M&R homes in on US construction acquisition

24th August 2017 By: Terence Creamer - Creamer Media Editor

M&R homes in on US construction acquisition

CEO Henry Laas
Photo by: Duane Daws

Restructured engineering and construction group Murray & Roberts (M&R), which offers project lifecycle services in selected natural resources markets globally, is actively pursuing a US acquisition, which it hopes to consummate during the company’s 2018 financial year.

CEO Henry Laas tells Engineering News Online that M&R is assessing opportunities valued at between R400- and R500-million and has whittled down to four the number of prospective acquisition targets. All the companies have a track record of implementing construction projects, primarily in America’s oil and gas sector.

Laas could not be drawn on the identities of the companies, saying only that they are either independent private companies, or units within larger listed groups.

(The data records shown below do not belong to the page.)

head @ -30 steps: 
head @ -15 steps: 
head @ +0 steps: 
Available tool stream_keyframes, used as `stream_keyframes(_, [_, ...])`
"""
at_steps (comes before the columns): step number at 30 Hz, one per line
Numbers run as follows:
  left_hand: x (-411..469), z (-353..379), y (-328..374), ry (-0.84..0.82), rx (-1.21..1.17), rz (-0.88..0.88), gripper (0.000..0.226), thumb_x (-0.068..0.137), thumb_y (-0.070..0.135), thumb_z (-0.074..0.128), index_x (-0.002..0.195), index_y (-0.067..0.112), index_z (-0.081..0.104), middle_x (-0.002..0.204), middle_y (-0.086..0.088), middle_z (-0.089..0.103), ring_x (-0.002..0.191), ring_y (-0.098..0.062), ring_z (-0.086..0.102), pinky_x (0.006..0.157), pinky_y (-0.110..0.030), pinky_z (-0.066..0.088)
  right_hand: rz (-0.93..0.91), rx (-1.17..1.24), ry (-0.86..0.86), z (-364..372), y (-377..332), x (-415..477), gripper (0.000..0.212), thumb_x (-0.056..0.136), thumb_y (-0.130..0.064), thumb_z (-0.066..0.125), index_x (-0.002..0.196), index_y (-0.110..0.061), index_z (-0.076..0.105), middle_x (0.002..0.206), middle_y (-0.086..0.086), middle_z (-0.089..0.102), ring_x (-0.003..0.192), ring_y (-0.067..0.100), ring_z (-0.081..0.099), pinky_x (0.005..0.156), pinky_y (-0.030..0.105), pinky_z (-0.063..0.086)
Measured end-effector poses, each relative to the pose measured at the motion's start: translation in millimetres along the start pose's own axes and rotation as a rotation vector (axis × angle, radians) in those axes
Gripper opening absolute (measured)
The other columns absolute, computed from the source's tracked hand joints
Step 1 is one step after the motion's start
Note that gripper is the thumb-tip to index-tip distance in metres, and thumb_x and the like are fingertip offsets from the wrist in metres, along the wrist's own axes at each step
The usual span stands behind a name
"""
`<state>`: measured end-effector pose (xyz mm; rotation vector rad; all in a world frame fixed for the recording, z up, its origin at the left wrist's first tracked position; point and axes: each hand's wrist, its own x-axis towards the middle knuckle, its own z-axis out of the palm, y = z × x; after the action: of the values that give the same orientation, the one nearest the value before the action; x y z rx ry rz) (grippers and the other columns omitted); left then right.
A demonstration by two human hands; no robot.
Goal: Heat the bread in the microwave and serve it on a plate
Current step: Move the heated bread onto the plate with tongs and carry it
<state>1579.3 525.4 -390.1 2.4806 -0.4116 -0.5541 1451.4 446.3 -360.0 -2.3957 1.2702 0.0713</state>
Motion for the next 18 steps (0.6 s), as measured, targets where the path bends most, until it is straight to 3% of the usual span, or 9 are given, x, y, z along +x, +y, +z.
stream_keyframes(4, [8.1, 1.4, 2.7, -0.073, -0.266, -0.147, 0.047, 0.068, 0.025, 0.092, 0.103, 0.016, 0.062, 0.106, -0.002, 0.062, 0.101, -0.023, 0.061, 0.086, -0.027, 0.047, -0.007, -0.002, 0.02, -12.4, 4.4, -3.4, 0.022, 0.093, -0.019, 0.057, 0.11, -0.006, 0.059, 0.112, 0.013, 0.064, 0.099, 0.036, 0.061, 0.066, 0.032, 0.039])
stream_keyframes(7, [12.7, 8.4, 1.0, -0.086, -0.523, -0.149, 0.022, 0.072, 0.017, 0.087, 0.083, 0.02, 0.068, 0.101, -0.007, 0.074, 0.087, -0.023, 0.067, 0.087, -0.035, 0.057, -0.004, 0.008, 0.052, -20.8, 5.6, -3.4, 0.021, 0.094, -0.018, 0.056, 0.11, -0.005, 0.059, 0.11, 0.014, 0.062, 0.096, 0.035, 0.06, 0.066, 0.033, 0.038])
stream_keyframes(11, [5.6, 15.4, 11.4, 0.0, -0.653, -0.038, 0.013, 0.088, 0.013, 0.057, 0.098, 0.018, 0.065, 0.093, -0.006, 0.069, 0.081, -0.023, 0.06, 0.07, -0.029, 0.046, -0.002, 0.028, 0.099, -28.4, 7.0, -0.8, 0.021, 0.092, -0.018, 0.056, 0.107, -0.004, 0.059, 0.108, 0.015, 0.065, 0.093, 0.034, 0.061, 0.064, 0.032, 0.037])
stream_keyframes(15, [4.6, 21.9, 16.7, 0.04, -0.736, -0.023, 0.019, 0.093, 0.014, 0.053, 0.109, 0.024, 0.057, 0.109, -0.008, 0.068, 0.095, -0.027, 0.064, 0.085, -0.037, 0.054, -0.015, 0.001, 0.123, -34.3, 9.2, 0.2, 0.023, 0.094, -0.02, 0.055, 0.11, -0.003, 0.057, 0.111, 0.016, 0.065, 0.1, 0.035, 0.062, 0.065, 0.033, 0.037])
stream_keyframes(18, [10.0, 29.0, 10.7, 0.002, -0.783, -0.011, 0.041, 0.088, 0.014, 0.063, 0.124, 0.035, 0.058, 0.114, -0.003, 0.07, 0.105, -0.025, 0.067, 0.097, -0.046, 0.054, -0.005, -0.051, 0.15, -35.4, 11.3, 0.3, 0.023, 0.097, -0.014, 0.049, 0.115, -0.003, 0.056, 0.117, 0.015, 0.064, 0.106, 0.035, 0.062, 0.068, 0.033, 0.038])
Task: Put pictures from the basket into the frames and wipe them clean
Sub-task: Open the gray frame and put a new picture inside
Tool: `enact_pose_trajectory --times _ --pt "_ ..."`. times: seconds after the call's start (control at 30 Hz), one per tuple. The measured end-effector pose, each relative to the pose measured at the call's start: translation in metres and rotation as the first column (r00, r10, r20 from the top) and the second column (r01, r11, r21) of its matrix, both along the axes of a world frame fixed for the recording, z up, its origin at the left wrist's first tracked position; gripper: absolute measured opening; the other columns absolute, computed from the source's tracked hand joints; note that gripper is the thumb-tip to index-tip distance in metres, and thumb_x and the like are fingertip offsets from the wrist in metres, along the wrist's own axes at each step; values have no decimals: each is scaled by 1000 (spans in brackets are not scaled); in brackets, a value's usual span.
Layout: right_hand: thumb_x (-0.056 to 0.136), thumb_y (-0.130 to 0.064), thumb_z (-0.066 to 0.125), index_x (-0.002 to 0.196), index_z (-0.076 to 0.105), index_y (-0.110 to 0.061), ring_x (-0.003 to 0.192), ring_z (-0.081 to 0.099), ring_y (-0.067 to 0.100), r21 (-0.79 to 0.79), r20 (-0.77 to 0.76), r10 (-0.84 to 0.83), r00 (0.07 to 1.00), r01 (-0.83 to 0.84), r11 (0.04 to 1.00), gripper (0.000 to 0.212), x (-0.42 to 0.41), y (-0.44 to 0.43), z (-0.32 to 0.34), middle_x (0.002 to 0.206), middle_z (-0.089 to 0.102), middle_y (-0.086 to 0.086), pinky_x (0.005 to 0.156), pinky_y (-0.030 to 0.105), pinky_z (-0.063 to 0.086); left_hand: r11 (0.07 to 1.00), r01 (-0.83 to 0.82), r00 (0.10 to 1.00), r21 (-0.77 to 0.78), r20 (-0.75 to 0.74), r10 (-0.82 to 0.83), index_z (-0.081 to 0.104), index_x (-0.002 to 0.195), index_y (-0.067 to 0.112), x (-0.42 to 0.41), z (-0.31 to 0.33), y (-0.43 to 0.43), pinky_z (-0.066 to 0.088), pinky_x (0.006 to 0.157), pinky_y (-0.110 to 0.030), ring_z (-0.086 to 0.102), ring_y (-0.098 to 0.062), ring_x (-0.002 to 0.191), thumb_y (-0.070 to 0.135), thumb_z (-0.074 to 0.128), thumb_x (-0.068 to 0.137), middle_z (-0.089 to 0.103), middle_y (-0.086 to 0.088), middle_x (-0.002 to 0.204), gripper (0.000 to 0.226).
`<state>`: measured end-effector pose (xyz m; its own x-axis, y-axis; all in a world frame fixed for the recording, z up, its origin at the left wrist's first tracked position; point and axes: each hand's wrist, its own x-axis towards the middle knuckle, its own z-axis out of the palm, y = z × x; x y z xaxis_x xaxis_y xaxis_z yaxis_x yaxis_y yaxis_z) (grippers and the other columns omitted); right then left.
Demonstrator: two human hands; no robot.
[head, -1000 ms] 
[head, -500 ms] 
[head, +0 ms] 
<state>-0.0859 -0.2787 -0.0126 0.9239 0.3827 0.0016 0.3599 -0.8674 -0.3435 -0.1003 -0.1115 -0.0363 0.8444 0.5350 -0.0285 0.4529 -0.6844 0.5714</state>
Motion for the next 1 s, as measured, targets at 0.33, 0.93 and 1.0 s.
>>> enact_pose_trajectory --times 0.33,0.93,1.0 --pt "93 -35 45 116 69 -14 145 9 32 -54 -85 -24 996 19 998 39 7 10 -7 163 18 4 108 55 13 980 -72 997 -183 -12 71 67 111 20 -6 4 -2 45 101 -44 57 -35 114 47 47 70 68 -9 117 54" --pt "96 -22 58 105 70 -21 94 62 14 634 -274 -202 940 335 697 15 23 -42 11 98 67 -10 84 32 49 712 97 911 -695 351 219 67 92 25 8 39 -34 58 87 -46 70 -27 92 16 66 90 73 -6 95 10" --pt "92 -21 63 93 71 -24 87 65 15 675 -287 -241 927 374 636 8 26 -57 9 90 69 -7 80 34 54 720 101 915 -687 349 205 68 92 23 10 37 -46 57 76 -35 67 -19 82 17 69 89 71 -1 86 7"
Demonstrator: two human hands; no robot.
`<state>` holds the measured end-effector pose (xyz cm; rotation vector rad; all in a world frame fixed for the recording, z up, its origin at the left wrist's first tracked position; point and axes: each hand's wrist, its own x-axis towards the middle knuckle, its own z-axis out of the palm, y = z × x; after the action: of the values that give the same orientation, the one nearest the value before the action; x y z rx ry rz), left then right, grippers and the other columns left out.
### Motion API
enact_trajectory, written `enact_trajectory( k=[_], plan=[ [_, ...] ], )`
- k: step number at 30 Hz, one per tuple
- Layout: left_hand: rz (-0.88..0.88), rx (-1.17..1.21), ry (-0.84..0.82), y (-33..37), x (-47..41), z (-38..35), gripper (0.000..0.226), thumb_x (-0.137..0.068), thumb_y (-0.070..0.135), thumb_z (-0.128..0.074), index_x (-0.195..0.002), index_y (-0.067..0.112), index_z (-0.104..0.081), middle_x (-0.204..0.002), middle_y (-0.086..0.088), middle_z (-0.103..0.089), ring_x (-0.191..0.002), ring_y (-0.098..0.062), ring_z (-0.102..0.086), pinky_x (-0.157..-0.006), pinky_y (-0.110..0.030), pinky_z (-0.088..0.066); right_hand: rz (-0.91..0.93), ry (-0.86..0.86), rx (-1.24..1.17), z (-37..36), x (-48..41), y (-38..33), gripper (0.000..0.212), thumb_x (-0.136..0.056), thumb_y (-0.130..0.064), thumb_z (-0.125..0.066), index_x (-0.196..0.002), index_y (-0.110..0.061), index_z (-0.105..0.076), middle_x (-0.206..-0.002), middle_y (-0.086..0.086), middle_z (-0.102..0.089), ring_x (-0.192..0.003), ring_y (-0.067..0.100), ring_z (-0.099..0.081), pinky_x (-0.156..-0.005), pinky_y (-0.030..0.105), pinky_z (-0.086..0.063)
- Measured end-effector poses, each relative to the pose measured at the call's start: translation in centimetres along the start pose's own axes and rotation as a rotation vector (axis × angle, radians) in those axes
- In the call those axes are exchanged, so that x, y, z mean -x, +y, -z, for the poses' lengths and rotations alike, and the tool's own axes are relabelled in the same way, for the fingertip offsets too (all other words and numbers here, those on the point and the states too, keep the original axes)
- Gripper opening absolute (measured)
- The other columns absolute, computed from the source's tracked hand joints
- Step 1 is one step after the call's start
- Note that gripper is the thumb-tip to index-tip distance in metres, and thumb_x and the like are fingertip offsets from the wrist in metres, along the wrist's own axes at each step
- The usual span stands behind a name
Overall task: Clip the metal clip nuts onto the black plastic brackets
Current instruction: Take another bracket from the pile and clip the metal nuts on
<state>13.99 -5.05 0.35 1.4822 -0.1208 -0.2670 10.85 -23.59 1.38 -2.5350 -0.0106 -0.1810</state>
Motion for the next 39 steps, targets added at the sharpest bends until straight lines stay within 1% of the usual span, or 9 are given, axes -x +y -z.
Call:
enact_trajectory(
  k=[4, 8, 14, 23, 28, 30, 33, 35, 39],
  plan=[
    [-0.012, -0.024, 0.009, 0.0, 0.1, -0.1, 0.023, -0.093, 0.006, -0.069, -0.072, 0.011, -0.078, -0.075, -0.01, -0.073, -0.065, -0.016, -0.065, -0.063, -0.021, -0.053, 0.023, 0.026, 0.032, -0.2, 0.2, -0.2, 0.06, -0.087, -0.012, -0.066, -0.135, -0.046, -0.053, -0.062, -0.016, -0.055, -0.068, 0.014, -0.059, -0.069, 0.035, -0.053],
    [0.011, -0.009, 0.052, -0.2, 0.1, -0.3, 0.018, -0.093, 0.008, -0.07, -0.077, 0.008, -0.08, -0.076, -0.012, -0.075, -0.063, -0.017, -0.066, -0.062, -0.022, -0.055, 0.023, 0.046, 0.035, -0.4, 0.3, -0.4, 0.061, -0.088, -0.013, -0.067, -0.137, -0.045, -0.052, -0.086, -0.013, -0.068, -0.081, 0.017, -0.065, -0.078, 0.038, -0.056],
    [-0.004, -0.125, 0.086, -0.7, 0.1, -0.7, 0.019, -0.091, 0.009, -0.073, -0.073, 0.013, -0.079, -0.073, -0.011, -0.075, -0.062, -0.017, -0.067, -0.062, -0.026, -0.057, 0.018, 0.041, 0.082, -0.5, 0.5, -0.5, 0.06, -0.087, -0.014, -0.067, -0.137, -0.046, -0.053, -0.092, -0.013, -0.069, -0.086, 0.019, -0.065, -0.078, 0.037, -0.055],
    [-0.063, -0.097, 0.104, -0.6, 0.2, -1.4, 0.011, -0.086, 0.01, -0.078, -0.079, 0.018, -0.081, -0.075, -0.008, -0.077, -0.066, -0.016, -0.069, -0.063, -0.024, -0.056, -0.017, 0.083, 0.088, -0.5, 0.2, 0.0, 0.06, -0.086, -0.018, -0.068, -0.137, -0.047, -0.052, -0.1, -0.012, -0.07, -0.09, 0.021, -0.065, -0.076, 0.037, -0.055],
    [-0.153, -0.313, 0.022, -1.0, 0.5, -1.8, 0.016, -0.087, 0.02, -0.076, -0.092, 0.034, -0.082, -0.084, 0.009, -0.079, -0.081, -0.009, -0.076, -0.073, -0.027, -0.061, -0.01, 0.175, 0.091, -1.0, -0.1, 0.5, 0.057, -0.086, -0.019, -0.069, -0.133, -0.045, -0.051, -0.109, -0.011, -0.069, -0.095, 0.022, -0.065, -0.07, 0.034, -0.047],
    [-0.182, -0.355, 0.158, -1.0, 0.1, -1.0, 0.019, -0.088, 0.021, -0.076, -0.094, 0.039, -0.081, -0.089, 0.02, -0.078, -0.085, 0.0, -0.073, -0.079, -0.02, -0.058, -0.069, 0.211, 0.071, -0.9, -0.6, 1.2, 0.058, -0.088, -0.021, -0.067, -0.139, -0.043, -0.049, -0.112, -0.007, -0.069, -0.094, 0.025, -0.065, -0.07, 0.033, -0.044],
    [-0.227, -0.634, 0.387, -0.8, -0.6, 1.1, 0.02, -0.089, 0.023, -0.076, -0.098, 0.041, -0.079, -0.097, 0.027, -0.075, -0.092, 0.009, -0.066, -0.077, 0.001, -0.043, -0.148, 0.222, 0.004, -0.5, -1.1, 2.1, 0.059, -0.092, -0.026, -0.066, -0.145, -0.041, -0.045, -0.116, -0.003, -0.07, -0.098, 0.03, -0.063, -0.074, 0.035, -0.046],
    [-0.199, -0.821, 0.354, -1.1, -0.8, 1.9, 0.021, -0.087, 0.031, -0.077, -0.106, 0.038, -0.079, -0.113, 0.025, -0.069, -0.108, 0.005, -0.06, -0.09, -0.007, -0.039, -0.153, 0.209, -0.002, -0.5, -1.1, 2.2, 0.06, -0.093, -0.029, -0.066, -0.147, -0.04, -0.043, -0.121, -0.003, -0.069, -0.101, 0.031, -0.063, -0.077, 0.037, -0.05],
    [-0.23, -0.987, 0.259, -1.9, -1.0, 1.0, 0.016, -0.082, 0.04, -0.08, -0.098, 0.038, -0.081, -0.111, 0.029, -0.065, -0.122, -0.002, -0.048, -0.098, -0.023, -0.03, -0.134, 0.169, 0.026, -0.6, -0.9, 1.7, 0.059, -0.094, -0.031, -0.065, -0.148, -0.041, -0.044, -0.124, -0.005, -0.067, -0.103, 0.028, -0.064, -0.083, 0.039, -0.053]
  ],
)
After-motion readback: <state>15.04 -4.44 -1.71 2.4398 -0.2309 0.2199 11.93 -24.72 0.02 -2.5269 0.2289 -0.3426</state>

“We already have a strong engineering presence in the US, though CH-IV, but we don’t yet have a construction capability in that market – so we can engineer things, but we can’t build them. We want to buy a company in the US that can bring an implementation capability that we can marry with our engineering capability.”

M&R is not limiting itself to buying full ownership of a company and will consider buying a substantial interest in a larger entity.

“We are far down the line with the targets and the engagements that are taking place now are to establish whether there is willingness, from the side of the targets identified, to consider a potential transaction.”

Acquisitive growth has also been integrated into M&R’s new strategy, which is focused on consolidating the group as a multinational presence in global oil and gas, water and power and underground mining markets.

The strategic overhaul is the product of a far-reaching restructuring process, which has been under way for a number of years and was accelerated during 2017 when the group disposed of its Southern African infrastructure and building businesses to a consortium led by Southern Palace.

M&R is currently in the process of withdrawing from the Middle East general construction market, which emerged as a major drag on the group’s financial performance in 2017, incurring losses of R570-million. It is also in the final stages of selling its steel fabrication business Genrec, with the transaction expected to be concluded by the end of 2017.

M&R’s JSE listing has also been transferred from the heavy construction to the diversified industrial board to reflect the changes that have taken place at the company in recent months.

Notwithstanding a slump in attributable earnings to R48-million, from R753-million, and a weakening in its order book to R26.9-billion from R28.7-billion a year ago, Laas says he is optimistic that 2018 will prove to be the start of a new growth period for the company.

He says the company’s organic growth prospects, particularly in the area of underground mining, are better than suggested by the current order backlog, which he acknowledges as being well below the R35-billion-type-level more in keeping with the company’s size and capacity.

M&R's mining order book has been boosted by a R4.8-billion contract from Kalagadi Manganese. The five-year contract mining project has been in the group's order book since 2015, but the funding structures have now been finalised to enable it to proceed.

“Trading conditions in the mining sector are showing signs of improvement,” Laas says, while acknowledging that conditions in the oil and gas sector remain difficult.